The archbishop of Granada is thrilled because the finds increase the prestige of his see (Fn19). He therefore ignored warnings mentioning Miguel de Luna and Alonso del Castillo as possible forgers. A copy of a letter warning him has been preserved. Miguel de Luna was the author of a controversial history of Rodrigo the last Visigothic king in which the Muslims are portrayed as the true liberators from barbarism. Seven years later in February 1595 twenty-two leadbooks are found in Granada. The texts relate the arrival of St James in Spain with his disciples among them again patron saint Cecilio. One book about the "Truth of the Gospel" is attributed to the mother of Jesus. Mary received it from Gabriel in a splendid light (a motive returning in the GB). St James gets the task to hide this book in Spain lest it falls victim to alterations. The book will later be discovered by a holy priest, who will be helped in this task by Arabs, God's last chosen people.

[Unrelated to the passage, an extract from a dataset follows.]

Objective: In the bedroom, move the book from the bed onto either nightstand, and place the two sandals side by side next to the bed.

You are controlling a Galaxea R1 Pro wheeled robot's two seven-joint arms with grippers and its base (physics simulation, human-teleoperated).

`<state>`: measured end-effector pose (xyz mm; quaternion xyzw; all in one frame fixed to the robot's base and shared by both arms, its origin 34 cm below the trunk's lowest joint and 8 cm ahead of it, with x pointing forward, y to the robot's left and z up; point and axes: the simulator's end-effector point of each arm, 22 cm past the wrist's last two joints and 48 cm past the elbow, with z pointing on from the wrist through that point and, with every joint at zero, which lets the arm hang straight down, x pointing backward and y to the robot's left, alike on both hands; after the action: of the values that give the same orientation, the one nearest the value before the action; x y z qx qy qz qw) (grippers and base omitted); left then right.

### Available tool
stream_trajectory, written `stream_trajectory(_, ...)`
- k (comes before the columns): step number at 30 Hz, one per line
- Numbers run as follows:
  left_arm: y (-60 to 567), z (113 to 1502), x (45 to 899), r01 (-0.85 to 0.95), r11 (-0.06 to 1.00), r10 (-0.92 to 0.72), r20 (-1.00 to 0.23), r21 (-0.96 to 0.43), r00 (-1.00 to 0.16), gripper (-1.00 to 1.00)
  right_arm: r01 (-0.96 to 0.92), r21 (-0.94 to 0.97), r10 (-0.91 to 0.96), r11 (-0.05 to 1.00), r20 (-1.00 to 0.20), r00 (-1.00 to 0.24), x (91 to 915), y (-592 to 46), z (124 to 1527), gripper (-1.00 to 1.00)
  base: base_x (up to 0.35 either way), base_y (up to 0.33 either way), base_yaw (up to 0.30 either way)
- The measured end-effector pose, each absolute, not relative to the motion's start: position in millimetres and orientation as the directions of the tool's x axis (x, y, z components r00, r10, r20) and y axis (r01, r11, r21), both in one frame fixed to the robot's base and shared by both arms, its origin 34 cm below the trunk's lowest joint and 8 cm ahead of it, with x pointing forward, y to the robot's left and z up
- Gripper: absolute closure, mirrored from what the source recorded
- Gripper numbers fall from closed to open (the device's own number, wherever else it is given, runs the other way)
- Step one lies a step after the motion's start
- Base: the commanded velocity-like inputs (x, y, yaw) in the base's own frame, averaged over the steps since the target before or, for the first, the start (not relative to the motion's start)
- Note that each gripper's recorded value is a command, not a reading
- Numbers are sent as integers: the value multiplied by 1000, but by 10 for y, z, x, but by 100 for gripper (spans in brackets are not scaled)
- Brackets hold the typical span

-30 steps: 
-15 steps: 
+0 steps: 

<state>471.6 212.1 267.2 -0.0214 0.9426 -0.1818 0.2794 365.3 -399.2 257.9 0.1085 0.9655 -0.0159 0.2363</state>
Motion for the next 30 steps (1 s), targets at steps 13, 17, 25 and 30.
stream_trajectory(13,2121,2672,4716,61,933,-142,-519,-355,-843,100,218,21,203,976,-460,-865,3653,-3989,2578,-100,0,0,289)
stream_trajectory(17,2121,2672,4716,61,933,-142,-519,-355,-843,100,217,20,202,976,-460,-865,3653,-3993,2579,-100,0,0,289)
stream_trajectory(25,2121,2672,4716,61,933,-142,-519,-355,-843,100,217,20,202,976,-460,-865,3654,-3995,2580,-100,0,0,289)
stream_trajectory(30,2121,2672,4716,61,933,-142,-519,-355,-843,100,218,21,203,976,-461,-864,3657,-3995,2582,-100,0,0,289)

The great champion of this gospel will be a great conqueror king of the Arab kings but not an Arab king himself (probably a reference to the Ottoman Sultan by whom the Moriscos expected to be rescued). This 'king of kings' will call a council on the island of Cyprus and have the book " Truth of the gospel" and another book accepted by it. Cyprus as is wellknown was the island of St Barnabas, where according to legend his body with the gospel of Matthew on his breast was discovered between 480-490). Why was Barnabas chosen as the author and not the real patron saint of Spain, Saint James (of Compostella). Luis Bernabé argues, because the leadbooks in which St James had a central place were already suspected and scrutinized. Though it was not until 1682 that Rome passed judgement on these books because of Islamic ideas found in the text, as e.g. the frequently occurring formula: "There is no god but God". Luis Bernabé mentions several names of Morisco scholars who possessed the learning in both religions which would have enabled them to write the GB. He mentions several possible candidates: Miguel de Luna, Ahmad al Hayari Bejarano and most likely Ibrahim Taybili a man of double culture. The scene seemed to be set for launching the Gospel of Barnabas, which as we know for certain existed in 1634, because it was mentioned in a book written by the Morisco scholar Taybili.
Why was the GB never published and diffused? Luis Bernabé has a simple and ingenious answer. He assumes that the plotters (including the author) were so surprised by the measures of the Spanish government between 1609 and 1614 to expel all Moriscos that there whole plan had lost its meaning. The syncretistic text of the GB made it useful for Moriscos in Spain but not in exile in Morocco, Tunis or Turkey. Preparing a forgery such as the GB must have taken years of preparation. So one could not expect the GB to be ready very soon after the succesful forgeries of 1588 and 1595. What a disappointment it was for the forgers that the whole Morisco milieu in Spain in which it could have functioned disappeared by this royal order to leave the country. An important question to be discussed remains why the forgers needed two texts, one in Spanish and one in Italian. De Epalza already suggested that an Italian version linked with the same Pope Sixtus V who had given permission to make inquiries about the origins of the discoveries in Granada in 1588 and 1595 would lend support to the claim for authenticity of the text of the GB.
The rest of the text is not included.